If you just want a unique number (and aren't concerned about consecutive numbers) then you can, of course, use an autonumber to generate the number if that is easier for you. Just don't set it to random and don't use replication as it will also generate negative numbers.

A trick that I sometimes use is to use random Autonumbers, with the negative numbers, and then only display it to users as Hex(). This results in nice non-negative numbers that look random. The mix of numbers and letters makes them more compact and also makes them easier for a human being to perceive than a long string of digits.

For lookup, though, you'd have to do a Hex() to standard numeric conversion, but all that could be done behind the scenes so the user would never know.

--
David W. Fenton
David Fenton Associates
http://dfenton.com/DFA/
 
Jimmy,

Try:

hardwareid = Nz(DMax("[hardwareid]", "tblhardware"), 0) + 1

And to add your "Prefix":

hardwareid = Nz(DMax("[hardwareid]", "tblhardware", "[Prefix] = '" & Me.Prefix & "'"), 0) + 1

Wayne
 
Omit the 0 in the DMax arguments. You probably don't get back anything useful, or you always get back a null, right?

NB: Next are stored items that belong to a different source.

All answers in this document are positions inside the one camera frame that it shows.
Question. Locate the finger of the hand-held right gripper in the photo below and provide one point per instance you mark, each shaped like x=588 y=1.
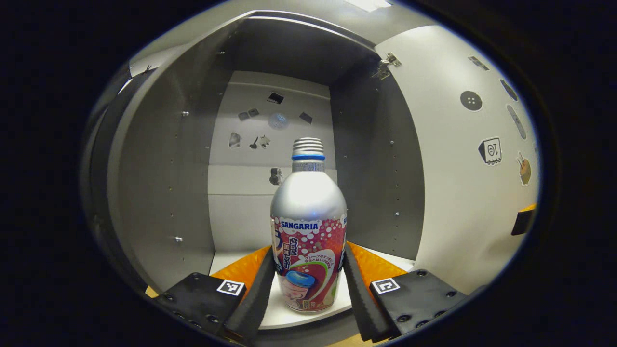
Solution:
x=523 y=221

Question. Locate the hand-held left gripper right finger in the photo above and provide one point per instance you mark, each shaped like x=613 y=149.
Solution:
x=361 y=299

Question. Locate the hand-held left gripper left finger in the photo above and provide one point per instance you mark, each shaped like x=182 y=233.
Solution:
x=255 y=299

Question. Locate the silver bottle with red label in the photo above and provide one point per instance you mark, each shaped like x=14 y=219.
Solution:
x=308 y=207

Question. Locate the grey cabinet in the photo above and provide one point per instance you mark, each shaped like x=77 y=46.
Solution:
x=159 y=193

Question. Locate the metal door hinge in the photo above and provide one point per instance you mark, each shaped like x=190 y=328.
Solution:
x=385 y=67

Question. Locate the ceiling light panel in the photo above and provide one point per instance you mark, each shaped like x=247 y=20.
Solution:
x=366 y=4

Jimmy, here's the straight skivvy. THERE IS NO SINGLE FIELD that does what you said you wanted to do. A field with a number, in order to increment, has to be numeric. A field with a text prefix cannot be incremented because it isn't a number. So CPU000001 (3 x text, rest numeric) cannot exist as a field. But... with an appropriate format statement for the numeric part, and the & operator, you can BUILD that identifier out of two parts. And the two parts can also participate in a compound key.

When you ask for a text ID that increments, that creature is not part of the Access menagerie.

You say you know about VBA at least somewhat.

Suppose you have this VBA declaration:

Dim PartNum as String

PartNum = "CPU00001"

PartNum = PartNum + 1

What happens? You get a mixed mode error. Why? 'cause strings and numbers don't have the same properties.

Well, asking for a single field to have those properties is the same thing. That dog just won't hunt.

Rule of thumb: If you can't do it to a variable in VBA, you probably can't do it to a field using SQL techniques either. (Some exceptions exist, since VBA has a pointer type variable.)